Millions in Lottery Jackpots Expiring before Being Claimed
Justin Sullivan/Getty Images(NEW YORK) -- If you are the ticket holder for the winning Massachusetts Mega Millions consolation prize with the numbers 2, 7, 10, 16 and 29, we have some bad news for you. You have just missed your chance to claim $250,000. The jackpot expired Wednesday.
In six more days, on Aug. 3, a $900,000 jackpot is in danger of becoming little more than wishful thinking for some unlucky "winner" in Florida.
ABC News has found at least six other jackpots ranging from $10,000 -- two in Arizona expiring Aug. 8 and Aug. 22 -- to $16.5 million -- in Iowa, expiring in December -- that are about to evaporate over the next four months.

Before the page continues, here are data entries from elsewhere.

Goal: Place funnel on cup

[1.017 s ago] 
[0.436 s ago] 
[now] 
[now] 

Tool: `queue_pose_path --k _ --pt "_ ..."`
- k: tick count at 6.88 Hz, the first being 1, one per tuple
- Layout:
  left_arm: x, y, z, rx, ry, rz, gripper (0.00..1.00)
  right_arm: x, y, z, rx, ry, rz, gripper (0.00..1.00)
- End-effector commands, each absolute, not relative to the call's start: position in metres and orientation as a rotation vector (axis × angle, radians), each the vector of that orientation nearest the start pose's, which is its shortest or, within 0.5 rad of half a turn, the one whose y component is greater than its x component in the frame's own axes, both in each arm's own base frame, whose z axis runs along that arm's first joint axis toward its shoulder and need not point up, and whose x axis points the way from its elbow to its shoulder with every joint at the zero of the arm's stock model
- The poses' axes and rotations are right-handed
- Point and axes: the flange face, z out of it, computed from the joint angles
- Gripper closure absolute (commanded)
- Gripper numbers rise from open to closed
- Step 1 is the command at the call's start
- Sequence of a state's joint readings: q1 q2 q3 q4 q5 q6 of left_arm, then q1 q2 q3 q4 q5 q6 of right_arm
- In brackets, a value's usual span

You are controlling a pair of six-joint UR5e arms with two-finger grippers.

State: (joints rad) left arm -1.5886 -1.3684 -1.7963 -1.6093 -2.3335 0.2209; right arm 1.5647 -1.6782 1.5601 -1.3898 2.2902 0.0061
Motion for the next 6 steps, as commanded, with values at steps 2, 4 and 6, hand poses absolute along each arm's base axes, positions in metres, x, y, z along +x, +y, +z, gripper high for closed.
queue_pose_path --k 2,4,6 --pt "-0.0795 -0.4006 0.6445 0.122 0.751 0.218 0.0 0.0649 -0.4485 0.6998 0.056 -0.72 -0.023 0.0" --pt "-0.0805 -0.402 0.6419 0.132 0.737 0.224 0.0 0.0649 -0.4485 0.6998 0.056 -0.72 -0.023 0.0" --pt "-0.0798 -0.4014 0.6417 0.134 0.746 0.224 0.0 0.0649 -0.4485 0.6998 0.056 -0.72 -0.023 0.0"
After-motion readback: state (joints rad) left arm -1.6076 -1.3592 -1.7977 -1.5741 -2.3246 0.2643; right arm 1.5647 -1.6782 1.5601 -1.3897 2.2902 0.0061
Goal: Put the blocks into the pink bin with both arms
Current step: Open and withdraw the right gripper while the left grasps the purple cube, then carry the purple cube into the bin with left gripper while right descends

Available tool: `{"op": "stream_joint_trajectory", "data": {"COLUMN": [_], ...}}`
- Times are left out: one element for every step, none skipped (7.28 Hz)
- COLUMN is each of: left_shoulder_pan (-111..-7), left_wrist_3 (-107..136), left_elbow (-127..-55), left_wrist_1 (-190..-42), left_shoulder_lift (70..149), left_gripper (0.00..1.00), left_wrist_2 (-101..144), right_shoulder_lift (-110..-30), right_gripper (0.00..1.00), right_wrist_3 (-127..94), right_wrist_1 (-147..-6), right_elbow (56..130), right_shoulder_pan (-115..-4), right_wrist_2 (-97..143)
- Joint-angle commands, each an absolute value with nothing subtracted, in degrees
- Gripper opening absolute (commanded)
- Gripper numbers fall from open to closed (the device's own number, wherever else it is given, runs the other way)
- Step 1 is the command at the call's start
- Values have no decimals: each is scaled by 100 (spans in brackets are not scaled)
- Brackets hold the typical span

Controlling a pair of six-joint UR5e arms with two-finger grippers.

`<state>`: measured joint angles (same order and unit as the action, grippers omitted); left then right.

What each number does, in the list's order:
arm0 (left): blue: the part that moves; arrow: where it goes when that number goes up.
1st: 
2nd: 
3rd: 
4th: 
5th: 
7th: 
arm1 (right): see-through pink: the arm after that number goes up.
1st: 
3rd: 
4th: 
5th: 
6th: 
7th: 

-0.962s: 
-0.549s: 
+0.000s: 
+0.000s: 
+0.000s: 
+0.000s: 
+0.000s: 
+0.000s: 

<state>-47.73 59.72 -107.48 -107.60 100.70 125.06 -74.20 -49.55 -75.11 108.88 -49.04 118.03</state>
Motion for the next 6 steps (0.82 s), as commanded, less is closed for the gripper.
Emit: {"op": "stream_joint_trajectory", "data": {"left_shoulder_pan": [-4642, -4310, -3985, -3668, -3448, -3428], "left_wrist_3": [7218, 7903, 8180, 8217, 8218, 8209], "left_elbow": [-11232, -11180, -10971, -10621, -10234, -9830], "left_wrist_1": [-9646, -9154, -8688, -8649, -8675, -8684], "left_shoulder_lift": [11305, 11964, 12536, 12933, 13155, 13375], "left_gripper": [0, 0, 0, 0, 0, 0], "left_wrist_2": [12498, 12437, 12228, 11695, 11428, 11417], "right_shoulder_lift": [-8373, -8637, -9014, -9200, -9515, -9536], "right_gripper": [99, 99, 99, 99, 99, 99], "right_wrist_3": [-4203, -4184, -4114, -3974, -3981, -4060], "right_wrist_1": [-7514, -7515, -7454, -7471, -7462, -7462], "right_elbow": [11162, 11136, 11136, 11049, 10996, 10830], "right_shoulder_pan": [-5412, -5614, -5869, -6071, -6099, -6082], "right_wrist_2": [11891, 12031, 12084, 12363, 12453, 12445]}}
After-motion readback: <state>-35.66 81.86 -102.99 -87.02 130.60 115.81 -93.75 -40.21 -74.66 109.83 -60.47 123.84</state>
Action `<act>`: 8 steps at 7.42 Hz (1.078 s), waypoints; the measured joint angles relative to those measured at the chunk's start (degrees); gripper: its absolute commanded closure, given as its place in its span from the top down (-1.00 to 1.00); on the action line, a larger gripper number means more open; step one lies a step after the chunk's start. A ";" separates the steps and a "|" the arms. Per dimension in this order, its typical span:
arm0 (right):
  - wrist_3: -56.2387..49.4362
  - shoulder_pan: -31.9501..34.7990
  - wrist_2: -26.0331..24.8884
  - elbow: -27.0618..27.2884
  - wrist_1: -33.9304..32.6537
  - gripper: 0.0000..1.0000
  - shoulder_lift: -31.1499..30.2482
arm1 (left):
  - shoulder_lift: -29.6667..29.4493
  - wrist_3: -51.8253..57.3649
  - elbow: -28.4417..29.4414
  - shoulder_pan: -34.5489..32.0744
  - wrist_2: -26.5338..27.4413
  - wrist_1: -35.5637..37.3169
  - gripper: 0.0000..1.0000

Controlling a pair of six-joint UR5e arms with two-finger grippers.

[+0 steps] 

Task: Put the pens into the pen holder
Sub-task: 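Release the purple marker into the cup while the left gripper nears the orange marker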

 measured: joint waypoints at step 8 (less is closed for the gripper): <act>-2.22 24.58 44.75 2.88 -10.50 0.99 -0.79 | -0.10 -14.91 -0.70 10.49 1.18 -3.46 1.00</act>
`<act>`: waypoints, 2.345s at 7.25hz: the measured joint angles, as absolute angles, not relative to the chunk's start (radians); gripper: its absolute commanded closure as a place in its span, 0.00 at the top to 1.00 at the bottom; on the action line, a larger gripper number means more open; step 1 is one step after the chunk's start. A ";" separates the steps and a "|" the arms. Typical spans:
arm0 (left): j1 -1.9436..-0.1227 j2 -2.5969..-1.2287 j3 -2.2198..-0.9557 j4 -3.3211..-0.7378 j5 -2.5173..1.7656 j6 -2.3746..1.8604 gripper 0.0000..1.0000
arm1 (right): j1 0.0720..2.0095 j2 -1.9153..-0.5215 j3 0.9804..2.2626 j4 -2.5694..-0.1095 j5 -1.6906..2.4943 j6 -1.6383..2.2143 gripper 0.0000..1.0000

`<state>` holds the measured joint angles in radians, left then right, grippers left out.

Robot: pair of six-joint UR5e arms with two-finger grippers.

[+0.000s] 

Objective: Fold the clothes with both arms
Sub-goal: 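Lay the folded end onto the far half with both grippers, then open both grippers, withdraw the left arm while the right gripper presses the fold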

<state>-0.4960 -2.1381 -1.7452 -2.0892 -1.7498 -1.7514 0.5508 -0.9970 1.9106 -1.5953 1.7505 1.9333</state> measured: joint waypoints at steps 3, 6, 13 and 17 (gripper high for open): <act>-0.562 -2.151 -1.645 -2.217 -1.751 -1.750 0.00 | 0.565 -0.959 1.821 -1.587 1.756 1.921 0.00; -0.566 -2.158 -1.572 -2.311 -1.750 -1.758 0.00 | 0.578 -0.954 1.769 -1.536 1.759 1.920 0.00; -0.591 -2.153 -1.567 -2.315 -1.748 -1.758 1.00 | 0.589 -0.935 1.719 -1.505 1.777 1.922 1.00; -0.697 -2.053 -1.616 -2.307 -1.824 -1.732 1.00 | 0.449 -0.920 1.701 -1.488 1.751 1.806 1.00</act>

Other prizes at risk of vanishing are $55,404 in Florida on Aug. 23, $297,525 in California next month and a California treasure of $226,991 on Sept. 22. In a sampling of just four states, ABC News found $17.5 million of unclaimed prizes in danger of expiration, leaving would-be winners with not even a penny of their prize money.
Topping the annals of the biggest losers is Clarence Jackson, a Connecticut man who turned in his winning ticket three days too late in 1996, missing out on a $5 million bonanza. Any unclaimed ticket has since been known in the business as a "Clarence Jackson."
Some poor -- or poorer -- lottery player is blissfully unaware of missing out on a $51.7 million Powerball ticket sold in Indiana in 2002.
Less heartbreaking, but still lucrative tickets expire every month throughout the country. In fact, approximately 2 percent of lottery prizes in the U.S. go unclaimed each year, according to Alex Traverso, the spokesman for the California lottery.
That percentage may seem miniscule but in California alone that amounted to $17.25 million of unclaimed prize money last year.